Introduction

Allergic rhinitis significantly affects a patient´s quality of life, and sexuality and its disorders are important issues of which patients do not talk about easily [1]. Prevalence of sexual dysfunction both in men and women are biased due to lack of reporting such data, mainly because of the patient´s embarrassment, but also because of the physician’s poor interrogatory skills. Sexual dysfunction has been scarcely studied in allergic rhinitis patients (Table 1).

Table 1 Studies about Sexual dysfunction in allergic rhinitisᅟ

Even though its physiopathology is poorly understood, some evidence suggests that the relationship between sexual dysfunction and allergic rhinitis may be bidirectional. The presence of chronic allergic or non-allergic rhinitis, with or without chronic sinusitis and/or polyps affects both quality and structure of sleep resulting in sleeping disorders that could lead to depression, decreasing libido, and organic sexual dysfunction [2]. Additionally, allergic rhinitis might cause directly sexual dysfunction via other mechanisms, mainly systemic inflammation, as discussed later in this text. Conversely, sexual activity can trigger acute symptoms in patients with allergic rhinitis, as has been published before [3].Lastly, drugs used to treat rhinitis can significantly affect sexual life, as the drugs used to treat impotence can affect the clinical course of rhinitis [4].

The following topics will be approached: a) allergic rhinitis triggered by sexual activity, b) rhinitis symptoms worsening caused by drugs used for sexual dysfunction, c) allergic rhinitis as a cause of sexual dysfunction, d) allergic rhinitis as an indirect cause of sexual dysfunction via previous sleep disturbances, and e) sexual dysfunction caused by drugs used for the treatment of allergic rhinitis.

Allergic rhinitis and erectile dysfunction in different settings

Allergic rhinitis triggered by sexual activity

A post-coital exacerbation of rhinitis, the so-called Honeymoon rhinitis has been described. Monteseirin et al. [3] published in 2001 a small cohort of 23 patients (nine women and 14 men, median age 39.5 years), 10 of whom had allergy to pollens and seasonal rhinitis and the other 13 of whom were sensitized to house dust mites and had persistent rhinitis.

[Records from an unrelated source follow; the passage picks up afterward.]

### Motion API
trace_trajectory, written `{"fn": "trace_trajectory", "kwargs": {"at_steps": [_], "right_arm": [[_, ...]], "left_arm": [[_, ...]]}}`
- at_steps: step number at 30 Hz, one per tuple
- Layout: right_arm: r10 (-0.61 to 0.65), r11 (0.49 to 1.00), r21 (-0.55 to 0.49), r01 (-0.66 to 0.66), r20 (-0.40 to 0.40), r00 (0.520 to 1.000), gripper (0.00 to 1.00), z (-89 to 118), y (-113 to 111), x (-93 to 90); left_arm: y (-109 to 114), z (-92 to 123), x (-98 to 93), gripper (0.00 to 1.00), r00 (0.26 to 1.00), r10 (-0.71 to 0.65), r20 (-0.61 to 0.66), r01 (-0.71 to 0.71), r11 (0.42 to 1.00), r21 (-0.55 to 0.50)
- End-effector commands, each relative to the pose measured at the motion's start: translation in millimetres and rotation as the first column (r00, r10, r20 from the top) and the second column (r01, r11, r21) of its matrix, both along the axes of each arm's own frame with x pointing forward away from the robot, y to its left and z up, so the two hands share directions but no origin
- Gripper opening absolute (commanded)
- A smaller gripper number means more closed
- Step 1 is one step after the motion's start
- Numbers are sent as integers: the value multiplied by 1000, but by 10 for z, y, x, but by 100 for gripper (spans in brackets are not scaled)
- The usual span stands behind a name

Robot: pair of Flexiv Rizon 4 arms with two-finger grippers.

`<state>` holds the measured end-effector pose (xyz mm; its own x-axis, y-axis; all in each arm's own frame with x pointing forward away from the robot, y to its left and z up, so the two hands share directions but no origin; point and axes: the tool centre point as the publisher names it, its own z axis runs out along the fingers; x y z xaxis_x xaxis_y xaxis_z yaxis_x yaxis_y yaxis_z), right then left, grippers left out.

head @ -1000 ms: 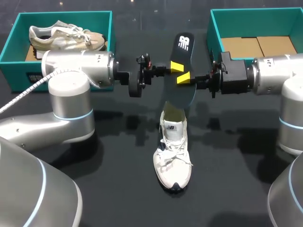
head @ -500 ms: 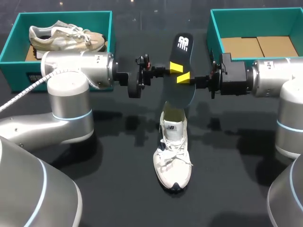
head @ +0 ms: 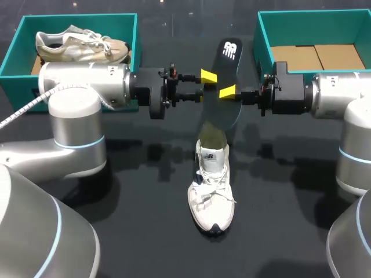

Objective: Take the shoe out of the shoebox, open the shoe tongue, remove and reinsert the insole, then place the shoe into the shoebox

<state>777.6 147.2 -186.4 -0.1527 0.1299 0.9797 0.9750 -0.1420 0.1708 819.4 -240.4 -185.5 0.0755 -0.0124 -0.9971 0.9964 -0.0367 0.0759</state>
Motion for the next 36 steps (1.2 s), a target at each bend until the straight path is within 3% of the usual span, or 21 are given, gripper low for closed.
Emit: {"fn": "trace_trajectory", "kwargs": {"at_steps": [1,12,14,19,22,23,36], "right_arm": [[23,1000,1,-23,50,998,0,-6,-26,50],[23,1000,1,-23,50,998,0,-6,-26,50],[32,999,-5,-32,68,997,0,-13,-30,54],[43,998,-57,-32,188,981,0,-19,-53,66],[45,996,-82,-27,228,973,0,-31,-58,119],[45,996,-91,-23,241,970,0,-33,-54,136],[36,992,-123,-5,251,967,0,-32,-52,155]], "left_arm": [[291,86,-157,100,999,43,-21,-42,999,23],[291,86,-157,100,999,43,-21,-42,999,23],[250,61,-165,100,990,78,-116,-78,997,1],[337,86,-209,100,926,193,-325,-170,981,95],[438,110,-224,100,851,255,-459,-145,955,260],[446,105,-219,100,841,323,-435,-154,913,379],[446,105,-219,100,841,323,-435,-154,913,379]]}}
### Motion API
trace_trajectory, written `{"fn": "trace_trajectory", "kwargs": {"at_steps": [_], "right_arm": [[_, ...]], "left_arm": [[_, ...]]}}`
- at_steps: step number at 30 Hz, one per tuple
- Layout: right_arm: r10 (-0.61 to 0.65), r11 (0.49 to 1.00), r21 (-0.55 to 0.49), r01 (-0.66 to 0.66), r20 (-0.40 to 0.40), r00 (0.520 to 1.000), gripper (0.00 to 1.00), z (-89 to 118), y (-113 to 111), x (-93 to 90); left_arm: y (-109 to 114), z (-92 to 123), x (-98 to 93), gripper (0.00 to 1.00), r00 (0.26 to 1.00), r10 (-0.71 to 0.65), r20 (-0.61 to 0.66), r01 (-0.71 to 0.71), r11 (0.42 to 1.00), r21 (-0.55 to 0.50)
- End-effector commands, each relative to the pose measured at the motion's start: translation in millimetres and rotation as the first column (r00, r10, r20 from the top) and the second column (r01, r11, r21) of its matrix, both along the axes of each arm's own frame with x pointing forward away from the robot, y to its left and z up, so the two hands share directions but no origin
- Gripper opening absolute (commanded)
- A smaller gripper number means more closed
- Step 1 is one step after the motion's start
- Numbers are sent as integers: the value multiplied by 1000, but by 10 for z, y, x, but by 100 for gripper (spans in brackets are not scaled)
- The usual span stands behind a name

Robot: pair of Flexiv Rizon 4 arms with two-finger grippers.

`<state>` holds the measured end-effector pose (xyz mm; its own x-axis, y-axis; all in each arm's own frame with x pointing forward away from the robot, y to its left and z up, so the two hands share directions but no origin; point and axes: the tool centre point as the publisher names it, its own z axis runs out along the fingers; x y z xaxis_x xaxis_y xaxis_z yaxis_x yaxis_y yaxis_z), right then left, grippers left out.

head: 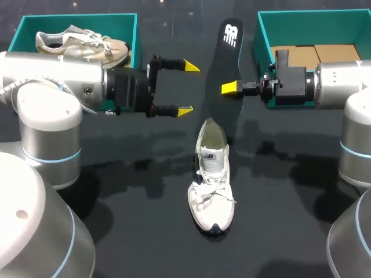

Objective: Take the shoe out of the shoebox, open the shoe tongue, remove and reinsert the insole, then place the shoe into the shoebox

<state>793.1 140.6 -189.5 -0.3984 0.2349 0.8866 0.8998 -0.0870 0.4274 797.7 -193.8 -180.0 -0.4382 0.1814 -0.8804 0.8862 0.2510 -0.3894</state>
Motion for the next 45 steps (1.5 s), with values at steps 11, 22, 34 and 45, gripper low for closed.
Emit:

All of them had an exacerbation of rhinitis, with sneezing, rhinorrhea, and nasal blockade of 5 to 15 min of duration, immediately starting after sexual intercourse. Patients with seasonal rhinitis only had post-coital symptoms in pollen season. All patients were challenged with physical activity described as equivalent to sexual activity (like climbing two stair floors) on three different occasions; none triggered rhinitis symptoms in any patient. Latex or seminal fluid hypersensitivity in all women was ruled out. Some patients had late reactions 5 to 8 h after sexual intercourse, similar to the immediate post-coital reactions. The authors propose sexual excitement more than physical activity as the triggering mechanism, through degranulation of mast cells due to a disproportionate high cholinergic tone during sex. Usually during sex sympathetic tone increases causing vasoconstriction and high nasal patency that can last several minutes until normal nasal cycle settles down again, or until a mild parasympathetic rebound with minimal congestion occurs. In post-coital rhinitis subjects, a pathologically high parasympathetic response takes place, which can improve with anticholinergic drugs [5].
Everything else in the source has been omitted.